Por Arturo Pérez-Reverte |
El parasitismo que algunas televisiones, prensa en papel y digital, y por supuesto las redes sociales, practican comentando declaraciones o artículos ajenos, incluye a menudo esos ataques. Que no
vienen de lo que –también simplificando mucho– podríamos llamar derecha, sino de la izquierda. O de lo que en esta España desmemoriada y ágrafa algunos creen que es, o debería
ser, la izquierda.
Llevo tiempo dándole vueltas, y no me gusta. Puedo estar equivocado, pero el paisaje no es alentador. Según los cánones que se consolidan no sólo en España
sino en lo que antes llamábamos Occidente, ser de izquierdas no exige ya un posicionamiento ideológico definido, como fue en el pasado. Ahora, para ser de izquierdas o que te consideren como tal, basta con un
par de circunstancias o actitudes que a veces ni siquiera dependen de uno mismo: respeto a los emigrantes, ser feminista, antihomófobo, proabortista, antitaurino, cobrar poco, estar en paro, no tener futuro o preocuparte
por la salud del planeta; mientras que no se acepta bajo ningún concepto –complicaría la simpleza del esquema–, que alguien de derechas pueda compartir alguna de esas ideas o circunstancias.
Según datos frescos, 32 de cada 100 españoles nunca leen libros. Por otra parte, sean de izquierdas o derechas, la mayoría recibe información a través
de redes sociales o no la recibe en absoluto. Y tal vez está ahí la clave: no existe inquietud intelectual. Ni lecturas, ni análisis. El mundo se simplifica de modo equivocado y peligroso en buenos y malos,
ricos y pobres. En rencor del que no tiene hacia el que tiene, y en miedo del que tiene a perderlo. Y se extiende peligrosamente la falsa creencia de que quien reivindica, protesta, pelea, siempre es de izquierdas.
Como a principios del siglo XX, igual que la derecha española es otra vez analfabeta, vuelve a haber una izquierda que también lo es, manejada por los pocos que sí
han leído –aunque sus lecturas sean a veces limitadas– y conocen los mecanismos. No se siente ya la necesidad de leer. Hace medio siglo, el acto podía ser arriesgado: se buscaban libros para saber,
para comprender, y a veces poseerlos implicaba multas y cárcel. La izquierda era culta, o quería serlo. Sabía que no bastaba con querer cambiar el sistema, porque un sistema se cambia si lo estudias, contextualizas
y conoces. Cuando en pleno franquismo Javier Marías era opositor clandestino y el director de cine Agustín Díaz-Yanes jefe de célula comunista, arriesgando ambos ir a prisión, lo eran porque
al mirar alrededor no les gustaba lo que veían; porque tenían conciencia de la injusticia, aunque ellos particularmente estuviesen bien. Así que leían, discutían, actuaban. Querían
comprender el mundo para hacerlo mejor. Era el suyo un impulso generoso, arriesgado y solidario. Ahora, sin embargo, buena parte de quienes los llaman rancios y gruñones se reivindican ellos mismos, y ni siquiera a
todos. El todos suele ser una excusa que se desvanece en cuanto el interés particular queda a salvo.

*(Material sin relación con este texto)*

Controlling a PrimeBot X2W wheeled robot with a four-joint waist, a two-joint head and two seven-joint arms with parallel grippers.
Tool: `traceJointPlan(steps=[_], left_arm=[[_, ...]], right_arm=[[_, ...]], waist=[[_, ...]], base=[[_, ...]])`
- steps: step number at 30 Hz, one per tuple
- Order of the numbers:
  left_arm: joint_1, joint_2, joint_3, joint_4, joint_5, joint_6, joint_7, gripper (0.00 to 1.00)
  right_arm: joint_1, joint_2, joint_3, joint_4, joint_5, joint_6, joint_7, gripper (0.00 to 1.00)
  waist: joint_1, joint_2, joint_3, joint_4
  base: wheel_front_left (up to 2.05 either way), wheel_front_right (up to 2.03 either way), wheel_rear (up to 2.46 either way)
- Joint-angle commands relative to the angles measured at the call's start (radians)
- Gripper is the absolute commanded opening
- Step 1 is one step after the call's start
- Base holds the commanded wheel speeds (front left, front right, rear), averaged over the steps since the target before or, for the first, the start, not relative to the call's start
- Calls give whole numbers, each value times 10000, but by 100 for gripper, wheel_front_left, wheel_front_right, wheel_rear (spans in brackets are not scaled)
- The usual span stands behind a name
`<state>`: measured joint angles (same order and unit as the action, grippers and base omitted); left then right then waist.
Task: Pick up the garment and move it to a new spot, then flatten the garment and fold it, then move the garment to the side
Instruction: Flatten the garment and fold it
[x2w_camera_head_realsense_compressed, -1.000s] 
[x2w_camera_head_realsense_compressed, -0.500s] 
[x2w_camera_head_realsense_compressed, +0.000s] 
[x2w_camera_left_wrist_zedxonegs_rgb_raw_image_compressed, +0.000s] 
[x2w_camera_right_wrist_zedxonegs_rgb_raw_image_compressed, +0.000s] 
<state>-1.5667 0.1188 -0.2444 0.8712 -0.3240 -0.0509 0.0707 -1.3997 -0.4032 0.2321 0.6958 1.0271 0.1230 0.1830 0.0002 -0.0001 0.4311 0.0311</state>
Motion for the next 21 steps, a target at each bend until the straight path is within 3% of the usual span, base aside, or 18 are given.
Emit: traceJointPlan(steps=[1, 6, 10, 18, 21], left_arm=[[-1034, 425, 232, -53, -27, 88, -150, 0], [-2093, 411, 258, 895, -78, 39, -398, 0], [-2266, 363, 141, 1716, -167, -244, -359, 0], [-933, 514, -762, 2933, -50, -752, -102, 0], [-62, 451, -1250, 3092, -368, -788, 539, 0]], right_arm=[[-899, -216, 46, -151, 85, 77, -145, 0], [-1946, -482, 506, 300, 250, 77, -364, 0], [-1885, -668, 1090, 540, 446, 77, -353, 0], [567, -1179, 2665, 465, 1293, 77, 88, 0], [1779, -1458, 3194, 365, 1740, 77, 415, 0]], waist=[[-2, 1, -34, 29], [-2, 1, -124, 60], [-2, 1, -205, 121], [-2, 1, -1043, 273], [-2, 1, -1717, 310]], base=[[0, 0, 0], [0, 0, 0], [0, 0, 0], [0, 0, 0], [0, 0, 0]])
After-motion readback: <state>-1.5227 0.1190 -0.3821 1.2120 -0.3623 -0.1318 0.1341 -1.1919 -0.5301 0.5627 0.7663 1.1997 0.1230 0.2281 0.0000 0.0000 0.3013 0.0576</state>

Era entonces muy distinto ser de izquierdas, como digo. Había una conciencia intelectual que hoy usurpan lugares comunes, emociones e intereses particulares, con reivindicaciones
que se atemperan según le va a cada cual. En su mayor parte, la gente sale a la calle a gritar qué hay de lo mío, y antes no era así. La izquierda que yo conocí pretendía cambiar el
mundo con independencia de su posición social o privilegios. Era solidaria y miraba lejos, quizás porque aún no conocía los miedos de ahora; conseguir trabajo era más fácil, y lo que
buscaba era una mejora colectiva. Por eso leía en busca de una solvencia intelectual que hiciese de palanca. Hoy no es así: el aparato que maneja la autodenominada izquierda única es simple y desolador:
tuiteos de algún iletrado, tertulias de la tele, monólogo de un humorista. Cualquier indocumentado, cualquier ingenuo, pueden apuntarse a eso. Por ello no es extraño que los veteranos izquierdistas, que
lo fueron a su verdad y riesgo, se choteen de tanto asaltador de cielos de vía estrecha. O de tanto oportunista analfabeto sentado en las Cortes, cuyo único riesgo es que el maître del restaurante o el
taxista que los lleva de copas no acepten la tarjeta Visa del Parlamento.